### PROMPT
Each record, exactly as written, should be printed again.
##### EXTRACTED INFORMATION #####
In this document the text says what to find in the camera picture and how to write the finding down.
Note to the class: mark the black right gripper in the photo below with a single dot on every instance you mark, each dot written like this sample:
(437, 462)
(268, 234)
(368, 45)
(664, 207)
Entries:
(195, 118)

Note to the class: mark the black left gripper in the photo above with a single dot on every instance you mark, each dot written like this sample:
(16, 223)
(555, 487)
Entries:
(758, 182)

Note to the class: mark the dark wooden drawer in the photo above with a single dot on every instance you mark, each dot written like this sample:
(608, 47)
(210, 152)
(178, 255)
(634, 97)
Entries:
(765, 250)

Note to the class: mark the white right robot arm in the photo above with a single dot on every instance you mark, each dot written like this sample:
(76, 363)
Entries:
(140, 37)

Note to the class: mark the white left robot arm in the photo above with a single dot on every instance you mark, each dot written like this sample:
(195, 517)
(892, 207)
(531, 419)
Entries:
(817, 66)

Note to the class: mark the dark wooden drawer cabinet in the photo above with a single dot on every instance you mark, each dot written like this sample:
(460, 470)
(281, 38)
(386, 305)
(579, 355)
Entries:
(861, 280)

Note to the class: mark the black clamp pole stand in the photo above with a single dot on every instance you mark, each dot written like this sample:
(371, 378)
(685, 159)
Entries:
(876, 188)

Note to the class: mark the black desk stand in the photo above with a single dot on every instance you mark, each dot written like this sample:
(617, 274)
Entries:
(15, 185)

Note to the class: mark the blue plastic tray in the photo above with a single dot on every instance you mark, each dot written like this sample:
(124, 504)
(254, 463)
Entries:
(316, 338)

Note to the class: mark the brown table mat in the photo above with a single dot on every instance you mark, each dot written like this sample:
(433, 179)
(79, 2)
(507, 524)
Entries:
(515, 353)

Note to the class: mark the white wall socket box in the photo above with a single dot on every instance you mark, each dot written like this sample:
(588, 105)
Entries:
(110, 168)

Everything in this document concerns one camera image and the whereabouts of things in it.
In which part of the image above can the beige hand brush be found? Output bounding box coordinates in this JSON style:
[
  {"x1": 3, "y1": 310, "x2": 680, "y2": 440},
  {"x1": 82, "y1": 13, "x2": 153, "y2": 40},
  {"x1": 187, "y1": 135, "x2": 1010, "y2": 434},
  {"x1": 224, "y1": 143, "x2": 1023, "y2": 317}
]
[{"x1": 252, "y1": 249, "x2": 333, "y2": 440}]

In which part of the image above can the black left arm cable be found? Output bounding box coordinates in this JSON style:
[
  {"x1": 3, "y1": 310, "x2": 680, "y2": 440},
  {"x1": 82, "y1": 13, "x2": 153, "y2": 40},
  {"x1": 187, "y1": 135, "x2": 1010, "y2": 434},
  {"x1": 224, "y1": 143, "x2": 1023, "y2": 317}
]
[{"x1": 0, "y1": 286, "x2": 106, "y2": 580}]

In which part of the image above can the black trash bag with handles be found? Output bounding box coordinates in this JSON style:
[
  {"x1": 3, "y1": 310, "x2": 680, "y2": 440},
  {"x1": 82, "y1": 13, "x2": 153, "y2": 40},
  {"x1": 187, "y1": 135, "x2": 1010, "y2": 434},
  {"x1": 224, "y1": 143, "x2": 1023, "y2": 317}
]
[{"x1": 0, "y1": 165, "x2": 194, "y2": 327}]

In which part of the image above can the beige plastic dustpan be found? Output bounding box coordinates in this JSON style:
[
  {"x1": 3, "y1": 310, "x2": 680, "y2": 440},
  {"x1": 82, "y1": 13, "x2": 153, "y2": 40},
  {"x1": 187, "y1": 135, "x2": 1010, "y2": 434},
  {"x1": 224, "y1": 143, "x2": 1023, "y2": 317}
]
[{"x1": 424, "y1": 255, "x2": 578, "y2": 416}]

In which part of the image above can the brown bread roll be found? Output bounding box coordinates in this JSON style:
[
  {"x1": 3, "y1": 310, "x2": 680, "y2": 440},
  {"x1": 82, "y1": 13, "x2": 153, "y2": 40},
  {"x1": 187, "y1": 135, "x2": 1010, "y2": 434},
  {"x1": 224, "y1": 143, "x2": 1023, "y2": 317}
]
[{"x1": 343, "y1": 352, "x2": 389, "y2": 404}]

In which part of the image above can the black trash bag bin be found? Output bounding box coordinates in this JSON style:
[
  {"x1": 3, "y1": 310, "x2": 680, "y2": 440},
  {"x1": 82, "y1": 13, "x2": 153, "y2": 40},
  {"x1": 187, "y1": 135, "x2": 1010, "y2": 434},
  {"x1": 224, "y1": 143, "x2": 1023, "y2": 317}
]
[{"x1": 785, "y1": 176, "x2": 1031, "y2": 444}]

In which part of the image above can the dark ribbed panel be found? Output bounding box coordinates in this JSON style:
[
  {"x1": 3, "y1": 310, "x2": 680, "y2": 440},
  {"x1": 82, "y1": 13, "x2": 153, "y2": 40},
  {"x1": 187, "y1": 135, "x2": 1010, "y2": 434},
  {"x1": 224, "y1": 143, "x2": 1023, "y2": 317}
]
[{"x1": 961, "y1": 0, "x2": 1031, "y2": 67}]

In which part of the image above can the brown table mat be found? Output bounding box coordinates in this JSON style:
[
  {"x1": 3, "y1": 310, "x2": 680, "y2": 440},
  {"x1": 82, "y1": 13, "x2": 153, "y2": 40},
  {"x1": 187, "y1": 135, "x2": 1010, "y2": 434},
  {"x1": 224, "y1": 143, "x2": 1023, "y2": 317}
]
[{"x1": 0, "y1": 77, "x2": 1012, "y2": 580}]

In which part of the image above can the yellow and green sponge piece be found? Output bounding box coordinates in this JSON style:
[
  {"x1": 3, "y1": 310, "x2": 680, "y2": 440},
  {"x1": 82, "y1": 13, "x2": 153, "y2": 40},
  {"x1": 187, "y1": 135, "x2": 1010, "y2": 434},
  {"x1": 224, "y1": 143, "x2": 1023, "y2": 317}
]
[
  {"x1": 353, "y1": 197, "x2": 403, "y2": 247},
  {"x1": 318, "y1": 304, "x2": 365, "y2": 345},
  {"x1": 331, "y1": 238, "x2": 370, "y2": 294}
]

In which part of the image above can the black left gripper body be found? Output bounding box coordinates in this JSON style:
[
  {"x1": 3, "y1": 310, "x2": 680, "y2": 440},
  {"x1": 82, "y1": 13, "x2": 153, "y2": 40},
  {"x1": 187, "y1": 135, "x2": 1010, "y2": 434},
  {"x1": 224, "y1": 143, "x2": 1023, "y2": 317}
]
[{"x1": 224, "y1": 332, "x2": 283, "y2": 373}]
#####
### RESULT FOR THIS TASK
In this document the text says what to find in the camera picture and how to write the finding down.
Note to the class: mark the black right gripper in the photo below with a single dot on every instance you mark, each dot written like this sample:
(437, 462)
(268, 234)
(368, 45)
(664, 207)
Entries:
(195, 118)

Note to the class: mark the black left gripper in the photo above with a single dot on every instance you mark, each dot written like this sample:
(16, 223)
(555, 487)
Entries:
(758, 182)

Note to the class: mark the dark wooden drawer in the photo above with a single dot on every instance you mark, each dot written like this sample:
(608, 47)
(210, 152)
(178, 255)
(634, 97)
Entries:
(765, 250)

Note to the class: mark the white right robot arm in the photo above with a single dot on every instance you mark, each dot written like this sample:
(76, 363)
Entries:
(140, 37)

Note to the class: mark the white left robot arm in the photo above with a single dot on every instance you mark, each dot written like this sample:
(195, 517)
(892, 207)
(531, 419)
Entries:
(817, 66)

Note to the class: mark the dark wooden drawer cabinet in the photo above with a single dot on every instance you mark, each dot written like this sample:
(460, 470)
(281, 38)
(386, 305)
(579, 355)
Entries:
(861, 280)

Note to the class: mark the black clamp pole stand in the photo above with a single dot on every instance you mark, each dot written like this sample:
(371, 378)
(685, 159)
Entries:
(876, 188)

Note to the class: mark the black desk stand in the photo above with a single dot on every instance you mark, each dot written like this sample:
(617, 274)
Entries:
(15, 185)

Note to the class: mark the blue plastic tray in the photo above with a single dot on every instance you mark, each dot written like this sample:
(124, 504)
(254, 463)
Entries:
(316, 338)

Note to the class: mark the brown table mat in the photo above with a single dot on every instance you mark, each dot written like this sample:
(433, 179)
(79, 2)
(507, 524)
Entries:
(515, 353)

Note to the class: mark the white wall socket box in the photo above with a single dot on every instance you mark, each dot written like this sample:
(588, 105)
Entries:
(110, 168)

Everything in this document concerns one camera image and the whereabouts of things in it.
In which part of the image above can the beige hand brush be found? Output bounding box coordinates in this JSON style:
[
  {"x1": 3, "y1": 310, "x2": 680, "y2": 440},
  {"x1": 82, "y1": 13, "x2": 153, "y2": 40},
  {"x1": 187, "y1": 135, "x2": 1010, "y2": 434},
  {"x1": 224, "y1": 143, "x2": 1023, "y2": 317}
]
[{"x1": 252, "y1": 249, "x2": 333, "y2": 440}]

In which part of the image above can the black left arm cable be found? Output bounding box coordinates in this JSON style:
[
  {"x1": 3, "y1": 310, "x2": 680, "y2": 440},
  {"x1": 82, "y1": 13, "x2": 153, "y2": 40},
  {"x1": 187, "y1": 135, "x2": 1010, "y2": 434},
  {"x1": 224, "y1": 143, "x2": 1023, "y2": 317}
]
[{"x1": 0, "y1": 286, "x2": 106, "y2": 580}]

In which part of the image above can the black trash bag with handles be found? Output bounding box coordinates in this JSON style:
[
  {"x1": 3, "y1": 310, "x2": 680, "y2": 440},
  {"x1": 82, "y1": 13, "x2": 153, "y2": 40},
  {"x1": 187, "y1": 135, "x2": 1010, "y2": 434},
  {"x1": 224, "y1": 143, "x2": 1023, "y2": 317}
]
[{"x1": 0, "y1": 165, "x2": 194, "y2": 327}]

In which part of the image above can the beige plastic dustpan be found? Output bounding box coordinates in this JSON style:
[
  {"x1": 3, "y1": 310, "x2": 680, "y2": 440},
  {"x1": 82, "y1": 13, "x2": 153, "y2": 40},
  {"x1": 187, "y1": 135, "x2": 1010, "y2": 434},
  {"x1": 224, "y1": 143, "x2": 1023, "y2": 317}
]
[{"x1": 424, "y1": 255, "x2": 578, "y2": 416}]

In which part of the image above can the brown bread roll be found? Output bounding box coordinates in this JSON style:
[
  {"x1": 3, "y1": 310, "x2": 680, "y2": 440},
  {"x1": 82, "y1": 13, "x2": 153, "y2": 40},
  {"x1": 187, "y1": 135, "x2": 1010, "y2": 434},
  {"x1": 224, "y1": 143, "x2": 1023, "y2": 317}
]
[{"x1": 343, "y1": 352, "x2": 389, "y2": 404}]

In which part of the image above can the black trash bag bin be found? Output bounding box coordinates in this JSON style:
[
  {"x1": 3, "y1": 310, "x2": 680, "y2": 440},
  {"x1": 82, "y1": 13, "x2": 153, "y2": 40},
  {"x1": 187, "y1": 135, "x2": 1010, "y2": 434},
  {"x1": 224, "y1": 143, "x2": 1023, "y2": 317}
]
[{"x1": 785, "y1": 176, "x2": 1031, "y2": 444}]

In which part of the image above can the dark ribbed panel be found? Output bounding box coordinates in this JSON style:
[
  {"x1": 3, "y1": 310, "x2": 680, "y2": 440},
  {"x1": 82, "y1": 13, "x2": 153, "y2": 40},
  {"x1": 187, "y1": 135, "x2": 1010, "y2": 434},
  {"x1": 224, "y1": 143, "x2": 1023, "y2": 317}
]
[{"x1": 961, "y1": 0, "x2": 1031, "y2": 67}]

In which part of the image above can the brown table mat be found? Output bounding box coordinates in this JSON style:
[
  {"x1": 3, "y1": 310, "x2": 680, "y2": 440},
  {"x1": 82, "y1": 13, "x2": 153, "y2": 40},
  {"x1": 187, "y1": 135, "x2": 1010, "y2": 434},
  {"x1": 224, "y1": 143, "x2": 1023, "y2": 317}
]
[{"x1": 0, "y1": 77, "x2": 1012, "y2": 580}]

In which part of the image above can the yellow and green sponge piece be found? Output bounding box coordinates in this JSON style:
[
  {"x1": 3, "y1": 310, "x2": 680, "y2": 440},
  {"x1": 82, "y1": 13, "x2": 153, "y2": 40},
  {"x1": 187, "y1": 135, "x2": 1010, "y2": 434},
  {"x1": 224, "y1": 143, "x2": 1023, "y2": 317}
]
[
  {"x1": 353, "y1": 197, "x2": 403, "y2": 247},
  {"x1": 318, "y1": 304, "x2": 365, "y2": 345},
  {"x1": 331, "y1": 238, "x2": 370, "y2": 294}
]

In which part of the image above can the black left gripper body be found? Output bounding box coordinates in this JSON style:
[
  {"x1": 3, "y1": 310, "x2": 680, "y2": 440},
  {"x1": 82, "y1": 13, "x2": 153, "y2": 40},
  {"x1": 187, "y1": 135, "x2": 1010, "y2": 434},
  {"x1": 224, "y1": 143, "x2": 1023, "y2": 317}
]
[{"x1": 224, "y1": 332, "x2": 283, "y2": 373}]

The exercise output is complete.